*How to complete this task*. Output each line of the data below exactly, omitting any image.

*Collected material*.
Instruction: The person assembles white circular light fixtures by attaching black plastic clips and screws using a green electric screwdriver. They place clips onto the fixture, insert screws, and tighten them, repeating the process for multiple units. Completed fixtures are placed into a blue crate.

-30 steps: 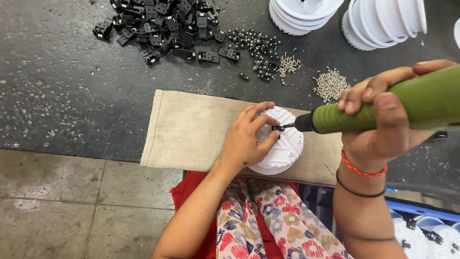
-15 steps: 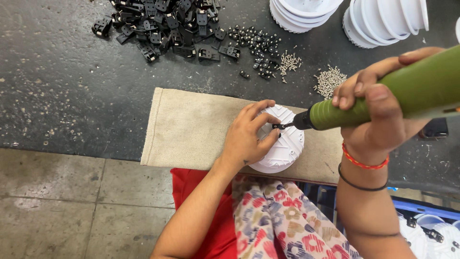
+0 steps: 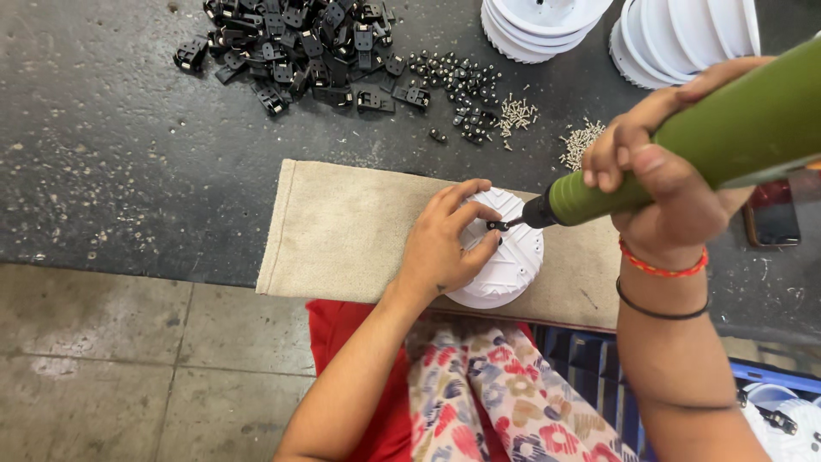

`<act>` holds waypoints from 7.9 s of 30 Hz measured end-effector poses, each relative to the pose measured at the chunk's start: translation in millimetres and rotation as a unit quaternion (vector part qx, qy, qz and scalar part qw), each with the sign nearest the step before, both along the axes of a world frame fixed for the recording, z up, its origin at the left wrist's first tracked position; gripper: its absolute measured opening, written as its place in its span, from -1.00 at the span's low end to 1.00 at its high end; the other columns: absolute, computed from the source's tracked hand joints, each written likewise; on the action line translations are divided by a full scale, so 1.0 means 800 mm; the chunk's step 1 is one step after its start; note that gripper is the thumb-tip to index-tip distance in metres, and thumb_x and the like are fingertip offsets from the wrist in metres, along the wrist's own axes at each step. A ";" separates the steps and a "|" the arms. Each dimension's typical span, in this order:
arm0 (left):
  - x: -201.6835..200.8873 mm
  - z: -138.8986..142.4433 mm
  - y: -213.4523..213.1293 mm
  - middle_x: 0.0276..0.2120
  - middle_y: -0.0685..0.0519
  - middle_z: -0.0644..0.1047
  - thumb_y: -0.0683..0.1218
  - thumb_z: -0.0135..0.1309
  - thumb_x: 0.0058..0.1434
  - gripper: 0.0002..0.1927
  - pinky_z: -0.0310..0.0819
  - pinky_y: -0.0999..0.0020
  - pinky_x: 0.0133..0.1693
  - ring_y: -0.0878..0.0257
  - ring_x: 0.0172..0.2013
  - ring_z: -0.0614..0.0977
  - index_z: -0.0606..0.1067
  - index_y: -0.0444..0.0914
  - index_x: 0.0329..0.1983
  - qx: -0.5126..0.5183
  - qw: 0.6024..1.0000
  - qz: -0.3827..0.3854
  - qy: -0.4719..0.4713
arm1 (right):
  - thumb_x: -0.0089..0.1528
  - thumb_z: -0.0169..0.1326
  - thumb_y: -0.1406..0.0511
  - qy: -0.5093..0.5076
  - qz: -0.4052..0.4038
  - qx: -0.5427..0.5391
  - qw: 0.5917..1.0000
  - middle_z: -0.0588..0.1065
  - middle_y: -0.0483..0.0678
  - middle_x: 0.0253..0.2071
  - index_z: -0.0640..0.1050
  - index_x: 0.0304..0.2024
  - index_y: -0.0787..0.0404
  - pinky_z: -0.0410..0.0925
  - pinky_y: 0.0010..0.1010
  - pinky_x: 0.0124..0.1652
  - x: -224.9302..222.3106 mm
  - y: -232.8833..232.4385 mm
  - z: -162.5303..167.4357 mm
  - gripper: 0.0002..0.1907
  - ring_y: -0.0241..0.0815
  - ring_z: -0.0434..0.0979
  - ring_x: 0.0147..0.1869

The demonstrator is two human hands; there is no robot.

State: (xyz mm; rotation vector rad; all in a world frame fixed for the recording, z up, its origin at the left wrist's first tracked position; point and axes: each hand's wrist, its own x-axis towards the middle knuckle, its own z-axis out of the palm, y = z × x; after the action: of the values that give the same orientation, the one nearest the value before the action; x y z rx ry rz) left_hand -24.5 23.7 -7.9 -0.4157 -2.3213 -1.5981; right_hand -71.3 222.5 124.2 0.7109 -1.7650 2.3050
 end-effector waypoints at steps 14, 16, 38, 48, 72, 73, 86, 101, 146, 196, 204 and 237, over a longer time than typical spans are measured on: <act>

*Solution for this exercise*.
Instruction: The person assembles white circular light fixtures by attaching black plastic clips and screws using a green electric screwdriver. They place clips onto the fixture, insert screws, and tighten them, repeating the process for multiple units. Completed fixtures are placed into a blue crate.

-30 steps: 
-15 steps: 
+0 steps: 

`<act>` holds waypoints from 7.9 s of 30 Hz measured end-effector poses, each relative to the pose measured at the chunk's start: translation in millimetres and rotation as a unit quaternion (vector part qx, qy, qz and scalar part qw), each with the sign nearest the step before, both along the axes of a world frame fixed for the recording, z up, its origin at the left wrist's first tracked position; gripper: its absolute measured opening, written as its place in its span, from -1.00 at the span's low end to 1.00 at its high end; the other columns: absolute, computed from the source's tracked hand joints, each written likewise; on the action line translations are divided by a full scale, so 1.0 means 800 mm; the chunk's step 1 is one step after its start; note that gripper is the thumb-tip to index-tip distance in metres, and thumb_x and the like are fingertip offsets from the wrist in metres, along the wrist's own axes at each step. A ";" separates the steps and a "|" the arms. Each dimension's typical span, in this order:
arm0 (left):
  - x: -201.6835..200.8873 mm
  - z: -138.8986..142.4433 mm
  - y: -213.4523..213.1293 mm
  - middle_x: 0.0276..0.2120
  - middle_y: -0.0685..0.0519
  - middle_z: -0.0644..0.1047
  - thumb_y: -0.0683..0.1218
  - thumb_z: -0.0135..0.1309
  - thumb_x: 0.0058..0.1434
  - gripper: 0.0002..0.1927
  - pinky_z: -0.0310..0.0819
  - pinky_y: -0.0999..0.0020
  - pinky_x: 0.0133..0.1693
  - ring_y: -0.0878..0.0257
  - ring_x: 0.0172..0.2013
  - ring_z: -0.0614..0.0977
  - index_z: -0.0606..0.1067
  - index_y: -0.0444..0.0914
  - index_x: 0.0329..0.1983
  - qx: -0.5126..0.5183
  - qw: 0.6024..1.0000
  - qz: -0.3827..0.3854
  - qy: -0.4719..0.4713
arm1 (right):
  - thumb_x: -0.0089..0.1528
  - thumb_z: -0.0169..0.1326
  - thumb_y: -0.1406..0.0511
  - qy: -0.5093..0.5076
  - qz: -0.4052..0.4038
  - qx: -0.5427..0.5391
  - qw: 0.5917..1.0000
  - middle_z: -0.0588..0.1065
  - middle_y: -0.0483..0.0678
  - middle_x: 0.0253..0.2071
  - index_z: -0.0640..0.1050
  - index_x: 0.0304..0.2024
  - index_y: -0.0787..0.0404
  - pinky_z: -0.0410..0.0925
  - pinky_y: 0.0010..0.1010
  - pinky_x: 0.0124..0.1652
  - x: -224.9302..222.3106 mm
  - y: -232.8833..232.4385 mm
  - z: -162.5303..167.4357 mm
  - gripper: 0.0002..0.1907
  - ring_y: -0.0241..0.0815
  - ring_z: -0.0434..0.0979
  - ring_x: 0.0147..0.1869

The demonstrator is two human hands; there is no robot.

State: (xyz mm; rotation vector rad; all in a world frame fixed for the recording, z up, its origin at the left wrist's first tracked position; point and axes: each hand's wrist, its own x-axis towards the middle knuckle, its own z-axis out of the palm, y = z × x; after the action: of the values that give the same orientation, the one nearest the value before the action; x y z rx ry rz) left_hand -24.5 23.7 -7.9 -0.4157 -2.3213 -1.5981; right_hand -71.3 222.5 124.2 0.7109 -1.7650 2.3050
 end-effector waypoints at steps 14, 16, 38, 48, 72, 73, 86, 101, 146, 196, 204 and 237, over a longer time than typical spans are measured on: <act>

The exercise is complete with this answer.